Les droits de l’Homme : une universalité affichée, en perpétuelle construction.

Les spécificités culturelles ne s’accommoderaient pas des droits humains. En
Malaisie ou à Singapour, il s’agit du discours des sphères dirigeantes, qui
veulent maintenir leur population dans des situations de non-droit.
Curieusement, les cultures semblent assez proches pour permettre les échanges
commerciaux. On remarquera, par ailleurs, qu’il existe des défenseurs de ces
mêmes droits humains dans des pays des cinq continents, défenseurs qui semblent
pourtant avoir intégré les singularités de leurs cultures. Quoi qu’il en soit,
il est incongru de penser que la torture puisse être une spécificité culturelle
chinoise, que le régime à parti unique appartienne à la culture africaine ou
que les centres fermés pour étrangers soient un pur produit européen. La
torture, la dictature, les crimes de guerre, contre l’humanité et les génocides
sont des scandales où qu’ils se pratiquent. Et l’impunité qui s’ensuit trop
souvent est intolérable.

Certaines régions du monde seraient, quant à elles, plus attachées à la
communauté et à la famille, lieux de solidarité, qu’à l’individu. Une lecture
moderne de la Déclaration universelle des droits de l’homme (DUDH), qui traite
les droits humains comme indivisibles et interdépendants, contient en elle la
tension entre l’individu et la collectivité. Une lecture exclusivement libérale
des droits humains est dépassée. L’individu jouit de droits d’abord en tant
qu’individu, certes, mais en tant qu’individu inscrit dans la société et
participant à la collectivité. La communauté et la solidarité qui la sous-tend,
ne sont d’ailleurs envisageables que si elles reconnaissent la dignité des
individus qui y prennent part.

La DUDH, à la base, occidentale serait utilisée à des fins néocolonialistes.
Ne nous trompons pas sur l’origine des maux. Ce ne sont pas les droits humains
qui asservissent les populations, mais plutôt, les régimes totalitaires et
dictatoriaux, de même qu’une certaine conception de la mondialisation de
l’économie, qui creuse le fossé entre pays riches et pays pauvres. Conditionner
l’octroi de l’aide au développement au respect des droits fondamentaux peut
parfois apparaître comme un chantage, comme un moyen de pression économique qui
maintient les pays dans des situations de misère. Cependant, c’est aussi une
arme qui permet à la fois de faire pression sur les pouvoirs arbitraires et de
contrer la généralisation de la logique de marché pure et dure au détriment de
l’humain. Les mauvais usages d’un bon outil ne doivent pas le disqualifier, et
on ne trouvera personne pour dire que ce sont les droits humains qui tuent
l’enfant soldat, prostituent l’adolescent ou porte atteinte aux droits des
femmes jusqu’à les violer en temps de guerre comme en temps de paix. Ce sont
les droits de l’Homme qui exigent des états le respect et la garantie des
droits pour les migrants, où qu’ils se trouvent dans le monde.

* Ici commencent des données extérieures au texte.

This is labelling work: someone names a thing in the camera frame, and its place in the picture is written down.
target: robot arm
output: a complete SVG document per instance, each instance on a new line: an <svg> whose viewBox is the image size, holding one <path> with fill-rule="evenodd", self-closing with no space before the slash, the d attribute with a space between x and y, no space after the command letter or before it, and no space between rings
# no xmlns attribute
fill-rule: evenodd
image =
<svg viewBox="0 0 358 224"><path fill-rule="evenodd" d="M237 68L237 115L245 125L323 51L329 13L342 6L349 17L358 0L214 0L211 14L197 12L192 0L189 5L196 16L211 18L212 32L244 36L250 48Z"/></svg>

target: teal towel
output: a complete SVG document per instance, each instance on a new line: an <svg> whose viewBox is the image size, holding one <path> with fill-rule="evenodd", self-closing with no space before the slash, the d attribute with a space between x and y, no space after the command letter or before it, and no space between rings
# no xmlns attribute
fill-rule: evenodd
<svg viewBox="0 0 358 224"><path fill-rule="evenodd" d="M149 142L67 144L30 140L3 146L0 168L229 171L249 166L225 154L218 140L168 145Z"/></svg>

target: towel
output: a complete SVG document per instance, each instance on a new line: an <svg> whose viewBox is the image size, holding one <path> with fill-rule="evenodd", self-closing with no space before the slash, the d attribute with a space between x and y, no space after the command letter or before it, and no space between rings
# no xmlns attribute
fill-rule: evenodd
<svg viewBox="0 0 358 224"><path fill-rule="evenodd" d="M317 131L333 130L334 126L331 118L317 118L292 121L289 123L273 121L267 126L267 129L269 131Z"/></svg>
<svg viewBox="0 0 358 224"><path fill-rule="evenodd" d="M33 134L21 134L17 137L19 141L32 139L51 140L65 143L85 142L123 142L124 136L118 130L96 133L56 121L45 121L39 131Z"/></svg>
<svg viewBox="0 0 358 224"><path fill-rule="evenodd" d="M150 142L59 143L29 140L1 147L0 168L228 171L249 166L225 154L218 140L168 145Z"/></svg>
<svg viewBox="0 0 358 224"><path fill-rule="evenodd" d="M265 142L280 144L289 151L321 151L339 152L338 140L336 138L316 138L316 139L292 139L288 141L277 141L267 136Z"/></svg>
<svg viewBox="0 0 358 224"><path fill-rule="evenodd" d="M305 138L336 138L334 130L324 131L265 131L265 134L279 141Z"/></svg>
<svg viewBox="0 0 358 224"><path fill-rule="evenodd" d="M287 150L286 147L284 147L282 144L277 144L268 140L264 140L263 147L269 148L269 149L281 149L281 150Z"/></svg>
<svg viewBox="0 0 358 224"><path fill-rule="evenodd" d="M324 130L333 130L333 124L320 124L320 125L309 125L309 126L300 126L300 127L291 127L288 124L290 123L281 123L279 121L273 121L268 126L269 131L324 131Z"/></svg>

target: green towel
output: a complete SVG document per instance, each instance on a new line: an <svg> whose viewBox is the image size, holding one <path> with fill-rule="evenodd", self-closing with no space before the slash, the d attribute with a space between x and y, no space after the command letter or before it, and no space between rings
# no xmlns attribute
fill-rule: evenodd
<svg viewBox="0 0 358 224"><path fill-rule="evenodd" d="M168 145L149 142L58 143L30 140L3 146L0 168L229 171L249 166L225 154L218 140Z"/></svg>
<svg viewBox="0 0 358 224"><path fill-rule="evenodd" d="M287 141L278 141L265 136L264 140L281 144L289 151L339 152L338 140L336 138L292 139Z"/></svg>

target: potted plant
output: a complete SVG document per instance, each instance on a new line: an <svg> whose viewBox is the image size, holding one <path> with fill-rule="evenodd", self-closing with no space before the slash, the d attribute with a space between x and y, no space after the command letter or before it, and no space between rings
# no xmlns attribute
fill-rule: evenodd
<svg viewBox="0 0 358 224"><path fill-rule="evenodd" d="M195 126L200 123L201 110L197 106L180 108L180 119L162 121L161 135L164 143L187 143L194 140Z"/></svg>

La DUDH est certes un texte essentiellement occidental à la base : les
pays colonisés à l’époque n’ont pas eu voix au chapitre. Cela ne doit néanmoins
pas occulter le fait que si cet outil est performant, il doit pouvoir être
utilisé partout, quelle que soit son origine. Ce qu’il faut éviter, c’est le
sacrifice de cultures particulières : ne pas considérer l’universalité
comme un postulat intangible, accepter de la refonder par la rencontre de
l’autre et par la discussion, la concevoir comme une œuvre à faire, à laquelle
tous doivent participer. Cela nous oblige à balayer devant notre porte, à
dénoncer les violations des droits de l’Homme dans nos « paradis »
occidentaux, ce qui créera également du lien culturel : nul n’est à l’abri
de ces violations ; nous n’avons aucune bonne conscience à exporter.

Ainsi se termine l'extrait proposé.